_What the exercise asks_.
Transcribe exactly everything in the data below from the line containing "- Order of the" down to the line containing "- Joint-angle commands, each", both lines included and nothing further.

_Available records_.

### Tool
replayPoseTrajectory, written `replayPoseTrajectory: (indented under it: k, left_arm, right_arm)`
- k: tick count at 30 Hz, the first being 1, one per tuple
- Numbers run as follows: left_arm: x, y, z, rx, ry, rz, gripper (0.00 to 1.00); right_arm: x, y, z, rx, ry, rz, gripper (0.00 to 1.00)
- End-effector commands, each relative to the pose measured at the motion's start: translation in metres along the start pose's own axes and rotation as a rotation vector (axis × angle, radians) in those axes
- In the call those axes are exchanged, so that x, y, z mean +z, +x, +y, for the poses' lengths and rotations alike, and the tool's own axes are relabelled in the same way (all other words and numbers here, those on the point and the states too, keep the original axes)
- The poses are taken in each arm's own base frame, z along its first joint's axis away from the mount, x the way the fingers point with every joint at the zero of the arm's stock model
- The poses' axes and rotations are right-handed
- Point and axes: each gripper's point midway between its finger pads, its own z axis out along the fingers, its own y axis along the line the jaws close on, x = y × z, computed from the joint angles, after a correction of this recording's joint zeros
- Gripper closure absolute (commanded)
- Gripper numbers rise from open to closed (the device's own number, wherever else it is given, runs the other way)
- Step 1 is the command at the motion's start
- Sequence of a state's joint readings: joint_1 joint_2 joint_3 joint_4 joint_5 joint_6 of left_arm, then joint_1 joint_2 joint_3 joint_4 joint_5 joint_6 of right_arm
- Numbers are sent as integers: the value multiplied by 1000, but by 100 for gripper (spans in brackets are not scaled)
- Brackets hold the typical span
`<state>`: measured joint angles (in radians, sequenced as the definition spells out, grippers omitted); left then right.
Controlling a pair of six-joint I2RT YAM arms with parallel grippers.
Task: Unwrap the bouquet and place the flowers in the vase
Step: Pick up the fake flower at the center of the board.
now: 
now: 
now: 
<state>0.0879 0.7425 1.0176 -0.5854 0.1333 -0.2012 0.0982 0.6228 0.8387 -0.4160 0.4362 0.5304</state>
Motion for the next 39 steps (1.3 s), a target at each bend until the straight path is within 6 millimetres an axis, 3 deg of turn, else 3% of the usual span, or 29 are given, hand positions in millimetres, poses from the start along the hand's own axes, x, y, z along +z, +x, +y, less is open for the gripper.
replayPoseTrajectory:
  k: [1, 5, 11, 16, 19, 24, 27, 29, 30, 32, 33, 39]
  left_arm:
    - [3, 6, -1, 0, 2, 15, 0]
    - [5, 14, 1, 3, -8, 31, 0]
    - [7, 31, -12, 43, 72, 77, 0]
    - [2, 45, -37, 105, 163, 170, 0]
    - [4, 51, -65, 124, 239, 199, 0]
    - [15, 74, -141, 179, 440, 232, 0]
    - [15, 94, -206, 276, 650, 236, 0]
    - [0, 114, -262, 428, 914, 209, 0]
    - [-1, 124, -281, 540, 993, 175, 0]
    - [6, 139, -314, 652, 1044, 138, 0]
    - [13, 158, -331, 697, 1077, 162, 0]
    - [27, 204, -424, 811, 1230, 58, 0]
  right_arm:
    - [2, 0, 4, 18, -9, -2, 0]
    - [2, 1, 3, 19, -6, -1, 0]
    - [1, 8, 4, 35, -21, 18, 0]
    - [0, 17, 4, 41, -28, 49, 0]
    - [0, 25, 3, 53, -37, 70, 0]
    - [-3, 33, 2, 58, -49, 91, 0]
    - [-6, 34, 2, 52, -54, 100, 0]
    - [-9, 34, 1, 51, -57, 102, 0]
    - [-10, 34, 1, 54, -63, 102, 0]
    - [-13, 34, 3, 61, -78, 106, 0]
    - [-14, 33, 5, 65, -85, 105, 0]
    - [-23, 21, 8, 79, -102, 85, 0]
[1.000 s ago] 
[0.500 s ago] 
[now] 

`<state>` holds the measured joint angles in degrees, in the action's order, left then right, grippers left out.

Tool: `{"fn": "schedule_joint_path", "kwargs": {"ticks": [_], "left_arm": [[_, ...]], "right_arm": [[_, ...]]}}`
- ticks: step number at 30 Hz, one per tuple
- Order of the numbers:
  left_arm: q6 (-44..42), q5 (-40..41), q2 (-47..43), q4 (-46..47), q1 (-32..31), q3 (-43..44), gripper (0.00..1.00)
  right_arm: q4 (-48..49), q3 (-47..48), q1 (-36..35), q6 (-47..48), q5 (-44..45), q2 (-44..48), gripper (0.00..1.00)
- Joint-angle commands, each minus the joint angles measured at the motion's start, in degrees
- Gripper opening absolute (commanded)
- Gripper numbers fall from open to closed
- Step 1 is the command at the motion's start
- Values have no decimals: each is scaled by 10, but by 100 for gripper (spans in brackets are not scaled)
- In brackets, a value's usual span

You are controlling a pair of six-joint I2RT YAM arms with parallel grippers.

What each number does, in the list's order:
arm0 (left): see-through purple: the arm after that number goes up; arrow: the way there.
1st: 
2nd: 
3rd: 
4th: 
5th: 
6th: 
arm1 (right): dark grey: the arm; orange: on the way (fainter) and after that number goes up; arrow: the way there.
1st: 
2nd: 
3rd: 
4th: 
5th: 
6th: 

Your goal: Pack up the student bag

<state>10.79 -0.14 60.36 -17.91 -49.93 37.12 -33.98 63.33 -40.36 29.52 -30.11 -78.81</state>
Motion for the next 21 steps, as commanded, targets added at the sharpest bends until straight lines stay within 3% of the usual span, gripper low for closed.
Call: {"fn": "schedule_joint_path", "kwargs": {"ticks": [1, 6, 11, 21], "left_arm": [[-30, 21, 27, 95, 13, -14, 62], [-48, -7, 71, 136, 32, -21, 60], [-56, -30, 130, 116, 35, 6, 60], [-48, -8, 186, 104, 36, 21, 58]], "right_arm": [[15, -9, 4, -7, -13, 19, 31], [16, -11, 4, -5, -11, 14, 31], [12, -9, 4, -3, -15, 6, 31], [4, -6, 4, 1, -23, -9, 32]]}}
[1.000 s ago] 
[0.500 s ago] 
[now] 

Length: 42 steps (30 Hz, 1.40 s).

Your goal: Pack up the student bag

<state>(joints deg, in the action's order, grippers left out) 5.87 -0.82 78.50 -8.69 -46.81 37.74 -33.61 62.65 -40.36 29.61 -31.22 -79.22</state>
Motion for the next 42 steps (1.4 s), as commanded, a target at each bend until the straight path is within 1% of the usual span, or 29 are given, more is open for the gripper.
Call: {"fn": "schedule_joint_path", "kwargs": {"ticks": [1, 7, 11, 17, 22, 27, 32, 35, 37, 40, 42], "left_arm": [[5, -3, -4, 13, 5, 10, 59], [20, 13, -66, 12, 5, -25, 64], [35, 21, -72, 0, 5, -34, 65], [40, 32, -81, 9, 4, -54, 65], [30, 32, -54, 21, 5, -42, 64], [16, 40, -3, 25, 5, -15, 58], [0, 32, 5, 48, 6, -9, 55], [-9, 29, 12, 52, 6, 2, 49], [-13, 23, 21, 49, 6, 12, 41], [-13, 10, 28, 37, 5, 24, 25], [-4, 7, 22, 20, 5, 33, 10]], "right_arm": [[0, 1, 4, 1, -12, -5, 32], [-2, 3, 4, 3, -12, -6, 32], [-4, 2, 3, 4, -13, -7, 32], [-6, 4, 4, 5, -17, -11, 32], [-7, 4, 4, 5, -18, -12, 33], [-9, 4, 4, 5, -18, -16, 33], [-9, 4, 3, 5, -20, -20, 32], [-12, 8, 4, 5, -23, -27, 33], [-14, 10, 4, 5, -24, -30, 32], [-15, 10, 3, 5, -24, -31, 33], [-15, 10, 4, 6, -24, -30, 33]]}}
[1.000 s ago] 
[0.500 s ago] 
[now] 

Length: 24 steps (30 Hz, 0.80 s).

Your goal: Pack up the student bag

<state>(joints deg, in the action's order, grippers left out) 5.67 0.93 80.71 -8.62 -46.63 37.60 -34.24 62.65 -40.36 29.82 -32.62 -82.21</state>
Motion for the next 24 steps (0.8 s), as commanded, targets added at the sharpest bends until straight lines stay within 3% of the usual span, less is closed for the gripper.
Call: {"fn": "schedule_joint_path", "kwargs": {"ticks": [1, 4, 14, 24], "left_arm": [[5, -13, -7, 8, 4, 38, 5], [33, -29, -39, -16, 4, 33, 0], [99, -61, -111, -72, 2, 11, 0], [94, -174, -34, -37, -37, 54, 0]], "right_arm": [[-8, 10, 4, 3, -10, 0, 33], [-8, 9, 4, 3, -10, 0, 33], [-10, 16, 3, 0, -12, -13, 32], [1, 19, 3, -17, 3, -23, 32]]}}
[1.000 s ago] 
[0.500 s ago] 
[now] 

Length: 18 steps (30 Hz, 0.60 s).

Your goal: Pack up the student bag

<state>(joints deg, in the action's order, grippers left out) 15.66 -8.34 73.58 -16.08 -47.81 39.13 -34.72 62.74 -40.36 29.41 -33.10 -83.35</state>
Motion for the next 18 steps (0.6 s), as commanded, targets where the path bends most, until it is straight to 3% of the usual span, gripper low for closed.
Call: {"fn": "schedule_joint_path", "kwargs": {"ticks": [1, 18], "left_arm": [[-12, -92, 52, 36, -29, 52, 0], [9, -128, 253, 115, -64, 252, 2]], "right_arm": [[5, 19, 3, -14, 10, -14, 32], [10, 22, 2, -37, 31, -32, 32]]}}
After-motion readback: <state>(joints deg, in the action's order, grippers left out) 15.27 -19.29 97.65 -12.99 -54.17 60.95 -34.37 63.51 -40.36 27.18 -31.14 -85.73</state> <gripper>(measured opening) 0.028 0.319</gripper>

_Task result_.
- Order of the numbers:
  left_arm: q6 (-44..42), q5 (-40..41), q2 (-47..43), q4 (-46..47), q1 (-32..31), q3 (-43..44), gripper (0.00..1.00)
  right_arm: q4 (-48..49), q3 (-47..48), q1 (-36..35), q6 (-47..48), q5 (-44..45), q2 (-44..48), gripper (0.00..1.00)
- Joint-angle commands, each minus the joint angles measured at the motion's start, in degrees

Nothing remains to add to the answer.